QUESTIONS FOR REFLECTION

If you were asked to define ancient rhetoric, what would you say?

Reflect on the differing species of rhetoric and their time frames. How does knowing these things help you understand the content of a discourse?

What are some of the cultural differences between the NT world and ours that might affect how rhetoric works and what sort of rhetoric might persuade?

How does a commitment to truth change the way rhetoric might or could be used?


[1] See my discussion in Conflict and Community in Corinth, (Grand Rapids: Eerdmans, 1995), pp. 39-43 and all the reference there. See especially D.L. Clark, Rhetoric in Greco-Roman Education, (N.Y.: Columbia, 1957).
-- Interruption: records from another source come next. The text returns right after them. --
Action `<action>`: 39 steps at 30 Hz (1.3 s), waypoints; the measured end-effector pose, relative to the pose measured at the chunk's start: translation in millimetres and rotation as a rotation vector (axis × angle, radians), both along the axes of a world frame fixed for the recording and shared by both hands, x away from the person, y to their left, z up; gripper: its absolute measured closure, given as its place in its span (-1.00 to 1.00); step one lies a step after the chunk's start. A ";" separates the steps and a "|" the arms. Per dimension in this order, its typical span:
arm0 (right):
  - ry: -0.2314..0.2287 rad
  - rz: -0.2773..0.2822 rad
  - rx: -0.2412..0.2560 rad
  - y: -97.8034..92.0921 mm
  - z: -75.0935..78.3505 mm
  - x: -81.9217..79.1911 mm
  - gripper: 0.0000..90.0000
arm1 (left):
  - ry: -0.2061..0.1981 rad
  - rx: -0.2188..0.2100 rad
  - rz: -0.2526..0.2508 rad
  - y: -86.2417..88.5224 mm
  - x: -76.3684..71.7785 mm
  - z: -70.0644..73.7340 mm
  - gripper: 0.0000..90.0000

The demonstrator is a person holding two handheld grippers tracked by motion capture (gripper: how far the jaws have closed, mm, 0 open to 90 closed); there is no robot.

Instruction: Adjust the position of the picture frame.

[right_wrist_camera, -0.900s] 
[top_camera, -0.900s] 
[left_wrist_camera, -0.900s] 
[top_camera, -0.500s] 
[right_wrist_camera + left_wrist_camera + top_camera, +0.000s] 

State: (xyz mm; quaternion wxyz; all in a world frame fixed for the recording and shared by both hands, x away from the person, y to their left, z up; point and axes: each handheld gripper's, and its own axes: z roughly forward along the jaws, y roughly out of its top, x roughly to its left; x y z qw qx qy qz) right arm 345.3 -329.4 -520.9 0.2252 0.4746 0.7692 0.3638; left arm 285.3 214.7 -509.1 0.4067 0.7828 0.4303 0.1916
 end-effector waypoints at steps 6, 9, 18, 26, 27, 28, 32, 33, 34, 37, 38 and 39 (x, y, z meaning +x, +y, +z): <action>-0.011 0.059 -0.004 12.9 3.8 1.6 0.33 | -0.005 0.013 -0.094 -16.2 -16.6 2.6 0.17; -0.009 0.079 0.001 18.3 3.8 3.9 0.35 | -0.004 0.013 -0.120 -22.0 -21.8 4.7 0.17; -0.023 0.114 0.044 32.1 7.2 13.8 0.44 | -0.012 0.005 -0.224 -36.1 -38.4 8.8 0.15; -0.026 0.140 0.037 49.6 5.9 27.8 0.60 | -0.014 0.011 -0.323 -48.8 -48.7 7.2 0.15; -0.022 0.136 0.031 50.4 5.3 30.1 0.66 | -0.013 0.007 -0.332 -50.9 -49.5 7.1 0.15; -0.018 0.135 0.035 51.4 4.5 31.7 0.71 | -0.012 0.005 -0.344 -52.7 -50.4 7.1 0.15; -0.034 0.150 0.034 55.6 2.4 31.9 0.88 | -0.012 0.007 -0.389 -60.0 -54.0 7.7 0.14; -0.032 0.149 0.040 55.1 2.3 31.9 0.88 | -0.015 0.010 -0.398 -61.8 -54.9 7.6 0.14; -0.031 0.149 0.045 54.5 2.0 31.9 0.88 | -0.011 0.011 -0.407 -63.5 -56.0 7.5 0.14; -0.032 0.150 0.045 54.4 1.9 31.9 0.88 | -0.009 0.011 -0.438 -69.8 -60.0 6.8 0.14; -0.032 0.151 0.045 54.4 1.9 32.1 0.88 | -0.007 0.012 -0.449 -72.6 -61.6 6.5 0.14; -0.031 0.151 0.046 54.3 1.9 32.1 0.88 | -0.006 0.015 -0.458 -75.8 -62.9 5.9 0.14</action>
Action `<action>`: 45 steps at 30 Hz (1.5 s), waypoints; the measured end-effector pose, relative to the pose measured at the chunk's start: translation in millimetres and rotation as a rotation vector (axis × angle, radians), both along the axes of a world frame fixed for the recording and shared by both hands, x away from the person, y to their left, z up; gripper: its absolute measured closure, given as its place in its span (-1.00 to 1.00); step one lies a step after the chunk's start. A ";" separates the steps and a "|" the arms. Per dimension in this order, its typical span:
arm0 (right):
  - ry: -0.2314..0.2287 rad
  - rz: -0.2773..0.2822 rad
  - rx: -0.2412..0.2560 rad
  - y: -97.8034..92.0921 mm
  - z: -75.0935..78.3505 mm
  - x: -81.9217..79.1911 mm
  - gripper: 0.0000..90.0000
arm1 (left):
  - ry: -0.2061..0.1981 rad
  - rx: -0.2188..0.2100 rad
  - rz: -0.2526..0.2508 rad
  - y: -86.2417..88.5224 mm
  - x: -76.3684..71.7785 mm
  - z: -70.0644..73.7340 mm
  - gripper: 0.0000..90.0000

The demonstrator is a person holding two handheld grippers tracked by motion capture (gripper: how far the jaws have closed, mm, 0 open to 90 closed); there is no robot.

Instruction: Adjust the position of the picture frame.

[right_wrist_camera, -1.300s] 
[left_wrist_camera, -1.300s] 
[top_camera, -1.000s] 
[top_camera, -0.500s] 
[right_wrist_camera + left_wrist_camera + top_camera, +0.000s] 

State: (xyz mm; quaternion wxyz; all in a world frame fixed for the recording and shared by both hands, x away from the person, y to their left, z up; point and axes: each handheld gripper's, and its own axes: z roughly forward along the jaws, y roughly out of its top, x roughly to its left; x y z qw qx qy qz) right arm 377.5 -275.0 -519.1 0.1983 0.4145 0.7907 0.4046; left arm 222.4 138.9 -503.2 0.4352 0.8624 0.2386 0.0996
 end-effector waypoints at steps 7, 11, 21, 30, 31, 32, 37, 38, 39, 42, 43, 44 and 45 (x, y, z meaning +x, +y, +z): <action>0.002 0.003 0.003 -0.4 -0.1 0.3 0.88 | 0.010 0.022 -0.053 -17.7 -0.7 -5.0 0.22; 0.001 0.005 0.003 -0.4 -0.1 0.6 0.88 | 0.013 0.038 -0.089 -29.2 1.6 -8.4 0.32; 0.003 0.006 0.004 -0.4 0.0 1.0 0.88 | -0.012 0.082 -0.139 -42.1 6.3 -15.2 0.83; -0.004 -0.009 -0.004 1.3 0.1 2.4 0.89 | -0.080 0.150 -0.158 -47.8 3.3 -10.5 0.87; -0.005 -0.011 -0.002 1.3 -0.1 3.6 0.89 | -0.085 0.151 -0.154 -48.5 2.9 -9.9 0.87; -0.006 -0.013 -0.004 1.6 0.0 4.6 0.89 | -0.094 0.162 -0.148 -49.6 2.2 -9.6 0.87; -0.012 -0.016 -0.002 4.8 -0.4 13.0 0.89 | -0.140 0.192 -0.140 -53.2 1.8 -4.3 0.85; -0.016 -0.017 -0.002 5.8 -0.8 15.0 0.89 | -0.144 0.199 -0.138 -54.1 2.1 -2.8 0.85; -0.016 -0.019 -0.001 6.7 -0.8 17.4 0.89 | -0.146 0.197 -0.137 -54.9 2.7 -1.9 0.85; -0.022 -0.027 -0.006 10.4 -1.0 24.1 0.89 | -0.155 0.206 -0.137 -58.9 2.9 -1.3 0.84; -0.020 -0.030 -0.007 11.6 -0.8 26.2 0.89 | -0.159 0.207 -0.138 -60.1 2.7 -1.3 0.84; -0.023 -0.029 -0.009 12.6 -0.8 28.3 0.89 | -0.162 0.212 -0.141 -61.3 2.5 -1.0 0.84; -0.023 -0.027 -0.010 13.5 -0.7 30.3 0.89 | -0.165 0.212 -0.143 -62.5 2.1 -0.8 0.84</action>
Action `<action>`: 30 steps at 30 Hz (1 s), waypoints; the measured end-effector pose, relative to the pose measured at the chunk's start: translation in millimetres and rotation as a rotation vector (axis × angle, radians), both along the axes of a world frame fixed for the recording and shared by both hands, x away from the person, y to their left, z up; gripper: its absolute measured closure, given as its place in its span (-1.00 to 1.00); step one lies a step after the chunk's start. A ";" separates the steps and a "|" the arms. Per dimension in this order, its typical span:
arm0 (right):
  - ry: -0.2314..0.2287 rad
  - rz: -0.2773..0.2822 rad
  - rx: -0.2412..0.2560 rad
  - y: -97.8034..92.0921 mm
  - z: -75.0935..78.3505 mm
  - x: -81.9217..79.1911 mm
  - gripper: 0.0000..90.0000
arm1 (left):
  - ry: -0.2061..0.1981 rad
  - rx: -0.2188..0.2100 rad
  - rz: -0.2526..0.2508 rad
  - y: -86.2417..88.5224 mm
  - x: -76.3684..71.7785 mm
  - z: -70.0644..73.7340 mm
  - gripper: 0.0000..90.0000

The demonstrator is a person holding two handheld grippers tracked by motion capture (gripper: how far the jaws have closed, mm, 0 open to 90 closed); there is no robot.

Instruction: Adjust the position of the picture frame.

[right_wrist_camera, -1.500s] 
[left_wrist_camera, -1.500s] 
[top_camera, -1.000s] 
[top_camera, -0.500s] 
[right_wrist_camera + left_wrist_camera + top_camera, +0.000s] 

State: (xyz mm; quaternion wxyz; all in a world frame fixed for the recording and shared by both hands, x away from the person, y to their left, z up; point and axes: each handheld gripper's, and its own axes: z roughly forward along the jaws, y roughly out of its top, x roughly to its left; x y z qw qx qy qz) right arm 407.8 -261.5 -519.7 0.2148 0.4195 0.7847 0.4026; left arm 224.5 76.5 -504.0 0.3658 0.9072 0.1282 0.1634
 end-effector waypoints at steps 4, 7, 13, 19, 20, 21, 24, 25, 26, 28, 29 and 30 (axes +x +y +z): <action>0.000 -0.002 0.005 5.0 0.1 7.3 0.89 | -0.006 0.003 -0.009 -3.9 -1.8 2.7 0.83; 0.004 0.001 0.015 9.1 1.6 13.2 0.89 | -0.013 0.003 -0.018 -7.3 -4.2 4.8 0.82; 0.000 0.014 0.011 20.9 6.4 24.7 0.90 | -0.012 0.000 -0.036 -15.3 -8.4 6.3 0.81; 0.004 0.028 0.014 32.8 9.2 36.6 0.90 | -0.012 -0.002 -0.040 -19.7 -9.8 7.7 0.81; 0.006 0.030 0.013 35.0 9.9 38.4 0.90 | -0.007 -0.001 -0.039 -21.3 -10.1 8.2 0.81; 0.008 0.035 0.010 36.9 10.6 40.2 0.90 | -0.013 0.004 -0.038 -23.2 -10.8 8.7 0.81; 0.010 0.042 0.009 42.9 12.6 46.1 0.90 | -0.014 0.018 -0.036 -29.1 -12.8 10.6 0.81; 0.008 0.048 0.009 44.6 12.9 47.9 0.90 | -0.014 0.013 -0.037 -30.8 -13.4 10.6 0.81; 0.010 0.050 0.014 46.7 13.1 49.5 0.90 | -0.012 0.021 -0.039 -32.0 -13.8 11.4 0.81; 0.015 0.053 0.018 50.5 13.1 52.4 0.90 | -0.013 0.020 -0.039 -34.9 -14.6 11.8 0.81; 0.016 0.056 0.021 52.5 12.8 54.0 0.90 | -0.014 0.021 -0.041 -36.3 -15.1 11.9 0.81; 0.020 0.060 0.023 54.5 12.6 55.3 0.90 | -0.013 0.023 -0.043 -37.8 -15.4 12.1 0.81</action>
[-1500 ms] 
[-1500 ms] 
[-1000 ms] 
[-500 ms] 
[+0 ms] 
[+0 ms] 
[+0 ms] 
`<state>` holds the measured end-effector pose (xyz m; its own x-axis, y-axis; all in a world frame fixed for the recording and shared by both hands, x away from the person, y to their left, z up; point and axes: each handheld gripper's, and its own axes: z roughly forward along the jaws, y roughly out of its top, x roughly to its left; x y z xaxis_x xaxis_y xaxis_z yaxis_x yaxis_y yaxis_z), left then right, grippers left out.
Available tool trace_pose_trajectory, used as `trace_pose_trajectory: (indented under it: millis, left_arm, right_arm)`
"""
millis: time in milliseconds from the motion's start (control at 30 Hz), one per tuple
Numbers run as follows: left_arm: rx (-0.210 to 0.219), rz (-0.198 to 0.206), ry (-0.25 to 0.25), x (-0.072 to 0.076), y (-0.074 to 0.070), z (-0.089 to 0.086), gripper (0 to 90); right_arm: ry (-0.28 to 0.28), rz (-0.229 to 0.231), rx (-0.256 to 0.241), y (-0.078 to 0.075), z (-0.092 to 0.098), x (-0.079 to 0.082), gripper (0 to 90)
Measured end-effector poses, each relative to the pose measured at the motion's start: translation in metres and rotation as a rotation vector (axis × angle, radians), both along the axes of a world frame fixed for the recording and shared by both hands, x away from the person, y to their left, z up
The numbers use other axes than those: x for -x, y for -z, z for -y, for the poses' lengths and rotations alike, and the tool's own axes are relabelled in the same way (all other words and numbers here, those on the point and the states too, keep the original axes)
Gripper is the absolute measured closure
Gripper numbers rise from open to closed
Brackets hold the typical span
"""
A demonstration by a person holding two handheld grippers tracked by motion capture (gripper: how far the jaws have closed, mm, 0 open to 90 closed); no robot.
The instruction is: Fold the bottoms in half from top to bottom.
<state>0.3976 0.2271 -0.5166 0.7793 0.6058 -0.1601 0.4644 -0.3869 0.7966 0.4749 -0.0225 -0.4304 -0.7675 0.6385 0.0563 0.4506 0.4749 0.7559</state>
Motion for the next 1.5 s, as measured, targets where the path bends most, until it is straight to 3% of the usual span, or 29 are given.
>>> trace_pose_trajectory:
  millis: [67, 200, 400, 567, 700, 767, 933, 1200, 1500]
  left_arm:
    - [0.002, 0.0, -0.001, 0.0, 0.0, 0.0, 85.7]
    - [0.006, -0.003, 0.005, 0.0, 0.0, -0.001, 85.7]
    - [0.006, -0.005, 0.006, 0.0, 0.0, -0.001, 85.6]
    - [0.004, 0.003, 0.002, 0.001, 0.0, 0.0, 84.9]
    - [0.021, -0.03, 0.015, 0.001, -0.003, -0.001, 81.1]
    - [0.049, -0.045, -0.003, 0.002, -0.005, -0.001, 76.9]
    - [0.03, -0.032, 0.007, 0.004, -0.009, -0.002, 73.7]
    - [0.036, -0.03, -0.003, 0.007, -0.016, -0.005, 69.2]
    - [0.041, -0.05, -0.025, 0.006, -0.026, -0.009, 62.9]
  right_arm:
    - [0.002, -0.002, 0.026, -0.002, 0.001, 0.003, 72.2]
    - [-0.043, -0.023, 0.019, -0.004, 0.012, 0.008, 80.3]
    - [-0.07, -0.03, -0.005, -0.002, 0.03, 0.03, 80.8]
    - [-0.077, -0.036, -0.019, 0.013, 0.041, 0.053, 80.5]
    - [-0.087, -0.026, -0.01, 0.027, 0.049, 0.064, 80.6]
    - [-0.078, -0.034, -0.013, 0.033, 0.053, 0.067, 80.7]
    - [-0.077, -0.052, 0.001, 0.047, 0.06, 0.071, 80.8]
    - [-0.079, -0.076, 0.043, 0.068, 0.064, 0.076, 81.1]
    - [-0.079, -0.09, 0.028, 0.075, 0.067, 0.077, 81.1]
[2] E. Cantarella, Pandara’s Daughters, (Baltimore: John Hopkins U. Press, 1987), pp. 141, 214.

[3] R.K. Sherk, The Roman Empire, (Cambridge: C.U. Press, 1988), p. 195.

[4] On mixed rhetoric see Dionysius of Halicarnassus Vol. 6, Opuscula II, the treatise peri esch?matismenon, and one can compare Demosthenes famous De Corona speech.

[5] For a brief helpful summary of the social world of the NT see B. Malina, The New Testament World, 3rd ed. (Louisville: Westminster/J. Knox, 2001).